4. Contain_notfunnyword_negator: if there is a “negator” word in front of a “not funny” word, outputs the opposite result of rule 2.
5. Weighted average: takes average of first four rules
And here are the results!
As I expected, rule 1 (contain_funny) performed the best on the humor dataset of over 400 thousands sentences. With lemmatizing, rule 1 classified 64% of sentences correctly. Its precision was 83% (not bad!), but its recall was 36%. But what do these metrics mean?
To best understand, let’s look at the confusion matrix for rule 1 (contain_funny) with lemmatizing.
The confusion matrix concisely summarizes all possible results.
The diagonals in confusion matrixes are correct classifications:
-72,144 funny sentences were correctly classified as funny (TP).
-188,080 not funny sentences were correctly classified by rule1 as not funny (TN).
The top right box and bottom left box are incorrect classifications:
-In the top right box are FN (False Negatives): 130,548 funny sentences were erroneously classified as not funny.
-In the bottom left box are FP (False Positives): 14,628 not funny sentences were erroneously classified as funny.
Accuracy = (TP+TN) / (TP+TN+FP+FN).
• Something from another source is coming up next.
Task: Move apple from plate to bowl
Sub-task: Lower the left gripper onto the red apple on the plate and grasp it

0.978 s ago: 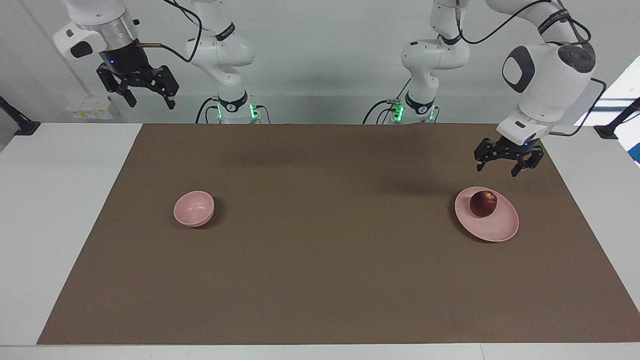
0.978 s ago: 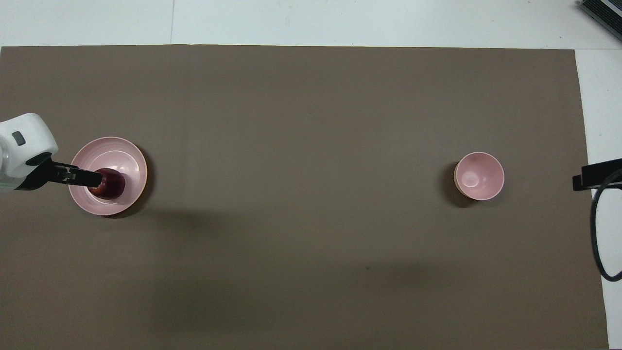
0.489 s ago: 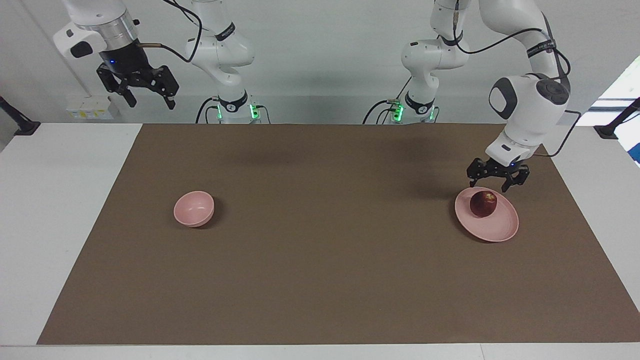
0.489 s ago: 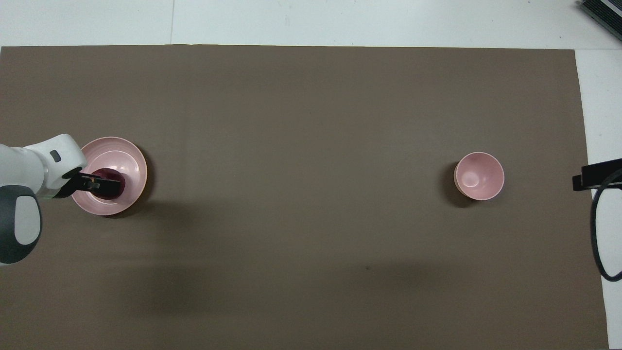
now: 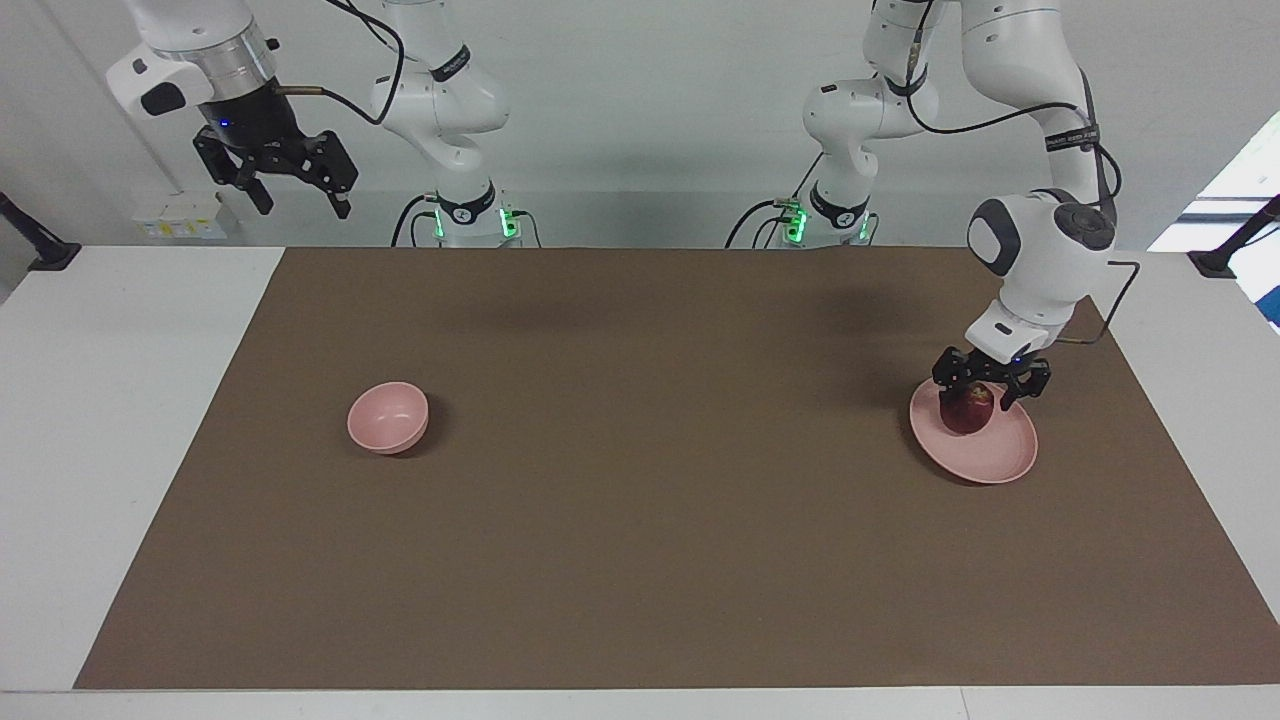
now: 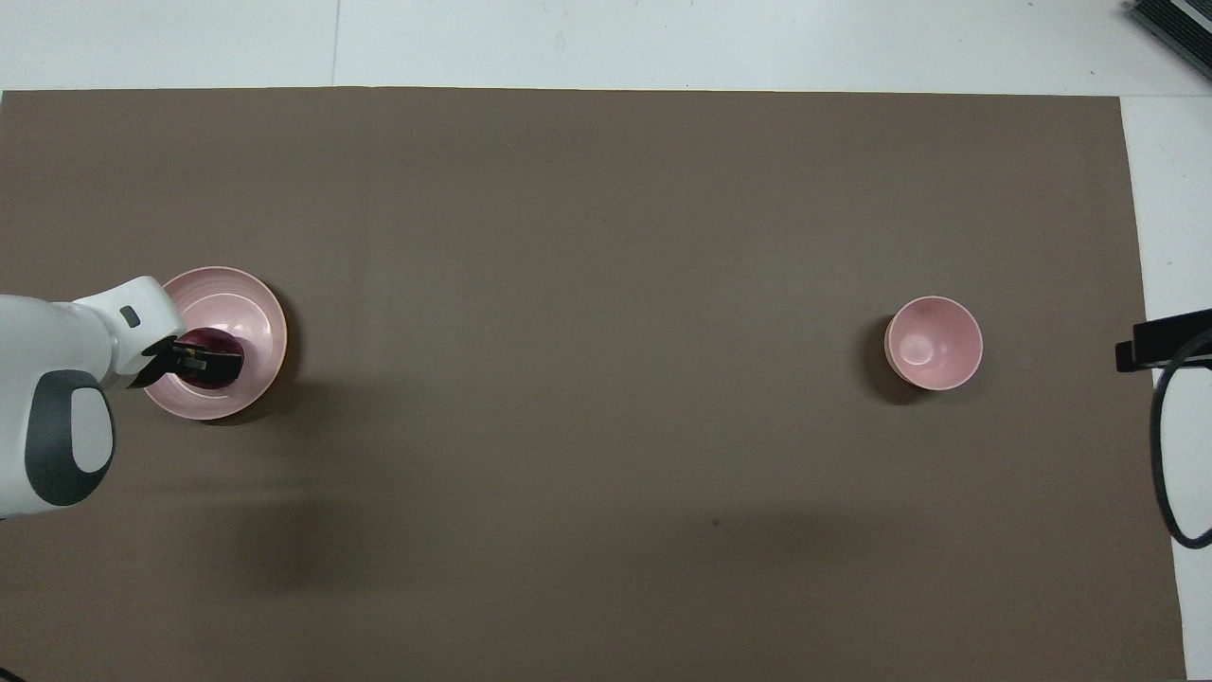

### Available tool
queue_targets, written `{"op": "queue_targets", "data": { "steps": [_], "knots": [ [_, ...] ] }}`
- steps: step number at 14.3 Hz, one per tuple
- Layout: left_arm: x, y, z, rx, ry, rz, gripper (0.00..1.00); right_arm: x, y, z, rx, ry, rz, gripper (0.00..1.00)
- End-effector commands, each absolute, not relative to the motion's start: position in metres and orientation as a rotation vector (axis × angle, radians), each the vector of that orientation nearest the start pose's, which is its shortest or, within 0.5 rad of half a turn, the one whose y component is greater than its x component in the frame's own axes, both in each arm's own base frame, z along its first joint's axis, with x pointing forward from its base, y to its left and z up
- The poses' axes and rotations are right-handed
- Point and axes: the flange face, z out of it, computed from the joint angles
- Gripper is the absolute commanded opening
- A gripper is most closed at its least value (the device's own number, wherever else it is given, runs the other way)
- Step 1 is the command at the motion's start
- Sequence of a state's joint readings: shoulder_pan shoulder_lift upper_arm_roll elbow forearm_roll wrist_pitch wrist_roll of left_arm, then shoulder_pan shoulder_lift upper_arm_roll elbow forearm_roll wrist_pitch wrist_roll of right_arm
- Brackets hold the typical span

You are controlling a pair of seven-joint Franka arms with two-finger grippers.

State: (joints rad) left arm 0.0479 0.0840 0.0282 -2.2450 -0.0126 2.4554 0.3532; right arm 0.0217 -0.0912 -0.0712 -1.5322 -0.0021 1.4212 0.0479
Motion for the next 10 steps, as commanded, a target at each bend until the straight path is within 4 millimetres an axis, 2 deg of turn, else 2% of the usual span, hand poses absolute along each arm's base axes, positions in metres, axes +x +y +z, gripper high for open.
{"op": "queue_targets", "data": {
  "steps": [1, 2, 3, 4, 5, 7, 10],
  "knots": [
    [0.540, 0.044, 0.339, -3.077, 0.433, -0.208, 1.00, 0.508, -0.030, 0.681, -3.136, 0.164, 0.027, 1.00],
    [0.540, 0.043, 0.339, -3.078, 0.436, -0.206, 0.90, 0.508, -0.030, 0.681, -3.136, 0.164, 0.027, 1.00],
    [0.541, 0.044, 0.339, -3.077, 0.433, -0.208, 0.40, 0.508, -0.030, 0.681, -3.136, 0.164, 0.027, 1.00],
    [0.544, 0.043, 0.342, -3.074, 0.438, -0.222, 0.12, 0.508, -0.030, 0.681, -3.136, 0.164, 0.027, 1.00],
    [0.546, 0.040, 0.343, -3.071, 0.447, -0.229, 0.02, 0.508, -0.030, 0.681, -3.136, 0.164, 0.027, 1.00],
    [0.546, 0.037, 0.345, -3.075, 0.440, -0.223, 0.00, 0.508, -0.030, 0.681, -3.136, 0.164, 0.027, 1.00],
    [0.553, 0.034, 0.367, -3.063, 0.451, -0.276, 0.00, 0.508, -0.030, 0.681, -3.136, 0.164, 0.027, 1.00]
  ]
}}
It’s the most commonly used performance metric, but it doesn’t tell the whole story, including if there are a lot of FN or FP. Precision, Recall, and f1 are better metrics.
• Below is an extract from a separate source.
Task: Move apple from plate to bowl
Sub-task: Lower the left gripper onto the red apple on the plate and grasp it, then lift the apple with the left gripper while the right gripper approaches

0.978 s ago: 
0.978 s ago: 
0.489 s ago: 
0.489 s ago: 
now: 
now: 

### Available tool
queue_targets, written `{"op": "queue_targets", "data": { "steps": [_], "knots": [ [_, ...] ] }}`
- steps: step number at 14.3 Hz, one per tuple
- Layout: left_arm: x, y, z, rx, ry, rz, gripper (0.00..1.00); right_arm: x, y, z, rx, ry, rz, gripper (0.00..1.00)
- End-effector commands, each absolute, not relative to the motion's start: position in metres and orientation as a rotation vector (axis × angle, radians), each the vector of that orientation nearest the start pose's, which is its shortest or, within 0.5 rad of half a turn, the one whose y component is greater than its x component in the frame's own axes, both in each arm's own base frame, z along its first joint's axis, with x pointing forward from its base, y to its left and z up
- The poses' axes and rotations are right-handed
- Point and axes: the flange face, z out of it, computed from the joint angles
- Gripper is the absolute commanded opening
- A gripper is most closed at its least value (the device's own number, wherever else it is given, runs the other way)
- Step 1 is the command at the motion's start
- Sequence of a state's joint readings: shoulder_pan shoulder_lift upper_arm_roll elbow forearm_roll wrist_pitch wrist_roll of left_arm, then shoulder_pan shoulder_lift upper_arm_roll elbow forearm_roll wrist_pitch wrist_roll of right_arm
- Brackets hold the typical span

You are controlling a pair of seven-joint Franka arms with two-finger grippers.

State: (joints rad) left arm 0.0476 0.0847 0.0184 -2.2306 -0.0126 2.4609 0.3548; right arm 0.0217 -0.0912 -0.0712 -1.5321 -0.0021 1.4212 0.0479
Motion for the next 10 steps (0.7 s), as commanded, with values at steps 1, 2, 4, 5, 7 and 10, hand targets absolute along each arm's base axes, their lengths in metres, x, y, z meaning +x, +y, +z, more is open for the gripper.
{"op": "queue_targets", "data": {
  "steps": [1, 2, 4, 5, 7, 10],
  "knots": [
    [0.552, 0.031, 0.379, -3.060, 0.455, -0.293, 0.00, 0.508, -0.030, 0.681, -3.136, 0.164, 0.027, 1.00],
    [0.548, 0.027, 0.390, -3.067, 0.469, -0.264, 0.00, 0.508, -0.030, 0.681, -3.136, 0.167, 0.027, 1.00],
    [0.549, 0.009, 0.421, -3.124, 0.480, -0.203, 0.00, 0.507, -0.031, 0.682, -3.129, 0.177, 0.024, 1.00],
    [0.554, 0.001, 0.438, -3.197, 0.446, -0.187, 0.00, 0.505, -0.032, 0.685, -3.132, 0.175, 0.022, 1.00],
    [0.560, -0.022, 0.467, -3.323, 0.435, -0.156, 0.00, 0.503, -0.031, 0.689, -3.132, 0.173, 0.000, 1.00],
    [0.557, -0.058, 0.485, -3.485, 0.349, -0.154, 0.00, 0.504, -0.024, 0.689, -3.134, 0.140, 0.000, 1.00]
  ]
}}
Precision = TP/(TP+FP). Precision tells you what proportion of positive identifications was correct.
Recall = TP/(TP+FN). Recall tells you what proportion of actual positives was identified correctly.
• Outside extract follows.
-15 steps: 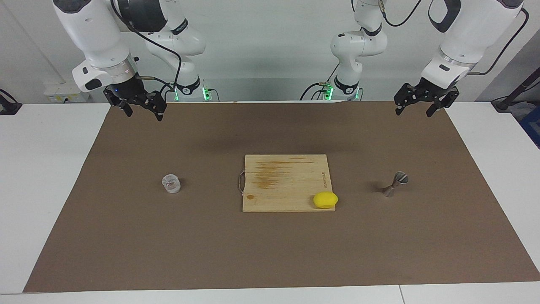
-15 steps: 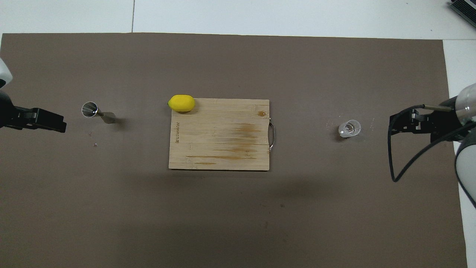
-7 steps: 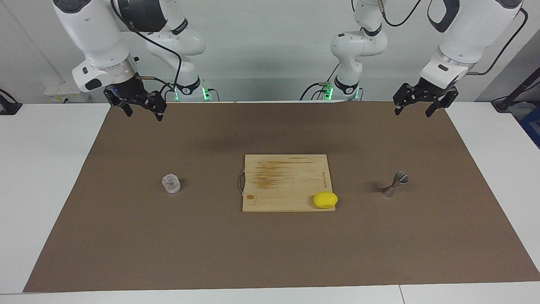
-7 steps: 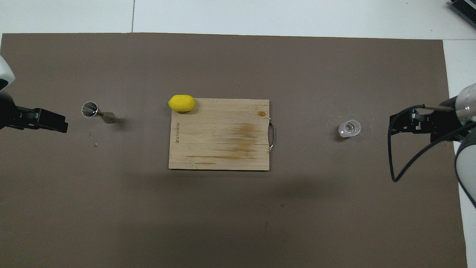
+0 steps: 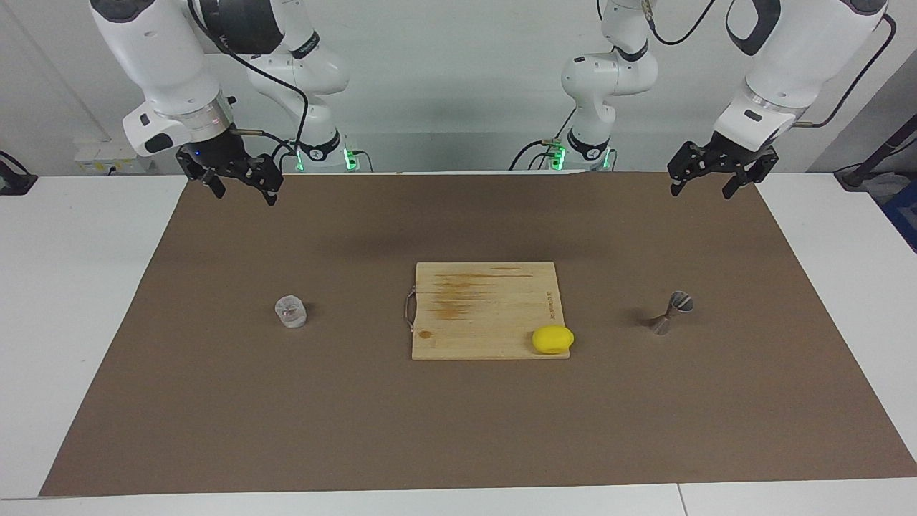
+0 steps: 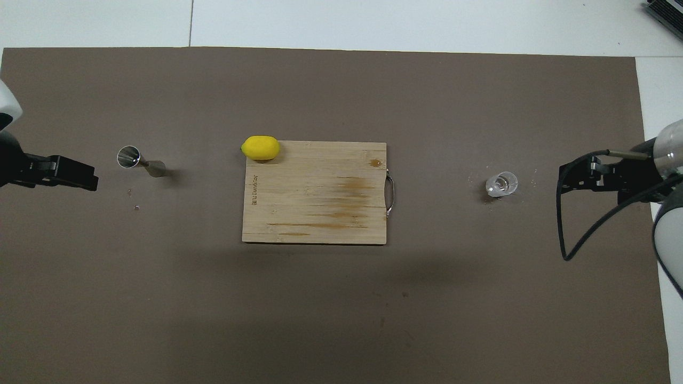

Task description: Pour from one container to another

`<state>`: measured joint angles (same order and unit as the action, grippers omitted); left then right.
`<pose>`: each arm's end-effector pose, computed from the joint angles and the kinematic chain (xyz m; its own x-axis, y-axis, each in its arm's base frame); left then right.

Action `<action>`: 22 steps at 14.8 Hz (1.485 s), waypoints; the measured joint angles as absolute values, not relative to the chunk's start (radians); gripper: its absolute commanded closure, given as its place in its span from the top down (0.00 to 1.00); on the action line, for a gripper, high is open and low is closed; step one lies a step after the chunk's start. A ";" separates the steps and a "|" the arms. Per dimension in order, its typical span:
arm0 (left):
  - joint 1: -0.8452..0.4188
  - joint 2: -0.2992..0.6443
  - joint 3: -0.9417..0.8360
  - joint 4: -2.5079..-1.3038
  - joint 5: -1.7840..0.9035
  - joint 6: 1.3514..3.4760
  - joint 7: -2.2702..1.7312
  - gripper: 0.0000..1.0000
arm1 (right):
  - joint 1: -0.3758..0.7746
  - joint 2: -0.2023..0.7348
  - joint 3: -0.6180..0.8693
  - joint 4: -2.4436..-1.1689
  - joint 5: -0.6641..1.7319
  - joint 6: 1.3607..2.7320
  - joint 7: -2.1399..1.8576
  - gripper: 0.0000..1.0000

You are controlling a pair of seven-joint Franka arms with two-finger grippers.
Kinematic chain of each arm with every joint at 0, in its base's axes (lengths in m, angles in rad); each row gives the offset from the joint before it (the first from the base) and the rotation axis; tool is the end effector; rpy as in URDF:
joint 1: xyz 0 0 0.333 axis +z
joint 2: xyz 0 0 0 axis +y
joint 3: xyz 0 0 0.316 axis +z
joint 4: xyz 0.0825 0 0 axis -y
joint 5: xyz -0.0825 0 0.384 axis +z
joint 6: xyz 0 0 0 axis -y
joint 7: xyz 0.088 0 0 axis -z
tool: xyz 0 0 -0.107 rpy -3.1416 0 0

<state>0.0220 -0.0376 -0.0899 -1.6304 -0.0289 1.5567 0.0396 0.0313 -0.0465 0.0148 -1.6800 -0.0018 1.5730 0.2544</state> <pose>0.5389 -0.0407 0.6158 0.9936 -0.1075 -0.0352 -0.1065 -0.9939 0.0269 0.5369 0.0248 0.5986 0.9766 -0.2069 -0.0579 -0.2062 -0.9783 0.0176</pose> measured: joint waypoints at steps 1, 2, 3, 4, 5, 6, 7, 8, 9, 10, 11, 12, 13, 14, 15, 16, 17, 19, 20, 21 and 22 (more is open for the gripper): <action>0.022 -0.043 -0.089 -1.645 -0.029 1.557 0.019 1.00 | 0.031 -0.046 0.015 -1.680 -0.002 1.573 0.254 1.00; 0.022 -0.050 -0.090 -1.662 -0.030 1.555 -0.005 1.00 | 0.031 -0.046 0.015 -1.680 -0.002 1.573 0.254 1.00; 0.022 -0.056 -0.091 -1.675 -0.030 1.549 -0.027 1.00 | 0.031 -0.046 0.015 -1.680 -0.002 1.573 0.254 1.00; 0.022 -0.061 -0.091 -1.682 -0.032 1.536 -0.047 1.00 | 0.031 -0.046 0.015 -1.680 -0.002 1.573 0.254 1.00; 0.022 -0.065 -0.090 -1.687 -0.037 1.521 -0.066 1.00 | 0.031 -0.046 0.015 -1.680 -0.002 1.573 0.254 1.00; 0.022 -0.068 -0.089 -1.690 -0.046 1.508 -0.089 1.00 | 0.031 -0.046 0.015 -1.680 -0.002 1.573 0.254 1.00; 0.022 -0.070 -0.086 -1.691 -0.066 1.492 -0.117 1.00 | 0.031 -0.046 0.015 -1.680 -0.002 1.573 0.254 1.00; 0.022 -0.069 -0.081 -1.691 -0.094 1.466 -0.149 1.00 | 0.031 -0.046 0.015 -1.680 -0.002 1.573 0.254 1.00; 0.025 -0.065 -0.076 -1.690 -0.118 1.428 -0.188 1.00 | 0.031 -0.046 0.015 -1.680 -0.002 1.573 0.254 1.00; 0.034 -0.052 -0.075 -1.687 -0.141 1.394 -0.218 1.00 | 0.031 -0.046 0.015 -1.680 -0.002 1.573 0.254 1.00; 0.046 -0.027 -0.073 -1.678 -0.170 1.372 -0.239 1.00 | 0.031 -0.046 0.014 -1.680 -0.002 1.573 0.254 1.00; 0.062 0.009 -0.071 -1.659 -0.201 1.361 -0.251 1.00 | 0.031 -0.046 0.014 -1.680 -0.002 1.573 0.254 1.00; 0.087 0.055 -0.071 -1.631 -0.231 1.350 -0.260 1.00 | 0.031 -0.047 0.014 -1.680 -0.002 1.573 0.254 1.00; 0.114 0.106 -0.070 -1.600 -0.262 1.336 -0.267 1.00 | 0.031 -0.047 0.013 -1.680 -0.002 1.573 0.254 1.00; 0.139 0.152 -0.069 -1.574 -0.289 1.329 -0.285 1.00 | 0.031 -0.047 0.012 -1.680 -0.002 1.573 0.254 1.00; 0.165 0.190 -0.068 -1.553 -0.315 1.324 -0.320 1.00 | 0.030 -0.047 0.011 -1.680 -0.002 1.573 0.254 0.99; 0.186 0.220 -0.068 -1.539 -0.350 1.321 -0.367 1.00 | 0.030 -0.047 0.010 -1.680 -0.002 1.575 0.254 0.96; 0.218 0.259 -0.068 -1.523 -0.430 1.321 -0.473 1.00 | 0.028 -0.047 0.007 -1.680 -0.002 1.601 0.254 0.94; 0.233 0.271 -0.067 -1.519 -0.462 1.321 -0.523 1.00 | 0.026 -0.047 0.007 -1.680 -0.002 1.619 0.258 0.94; 0.248 0.283 -0.067 -1.517 -0.499 1.321 -0.572 1.00 | 0.024 -0.047 0.007 -1.680 -0.002 1.632 0.277 0.94; 0.265 0.295 -0.066 -1.517 -0.538 1.322 -0.621 1.00 | 0.023 -0.047 0.007 -1.681 -0.002 1.642 0.314 0.94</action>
f1 = (2*precision*recall)/(precision+recall). The f1 score is a weighted average of precision and recall.
A high precision and recall are both crucial. However, for my humor detection project, I am more concerned with precision than recall. Even though rule2 has an insanely high recall (99%), that’s only because it classifies almost everything as funny, which makes the rule essentially useless. In fact, if we look at its accuracy, its performance (in terms of accuracy) is the same as a coin flip.
Since most sentences are not funny, I feel it’s more important for my model to have a high proportion of positive identifications correct (high precision) and miss a few funny sentences (lower recall) than classify most sentences as funny and have a low proportion of positive identifications correct (high recall, low precision).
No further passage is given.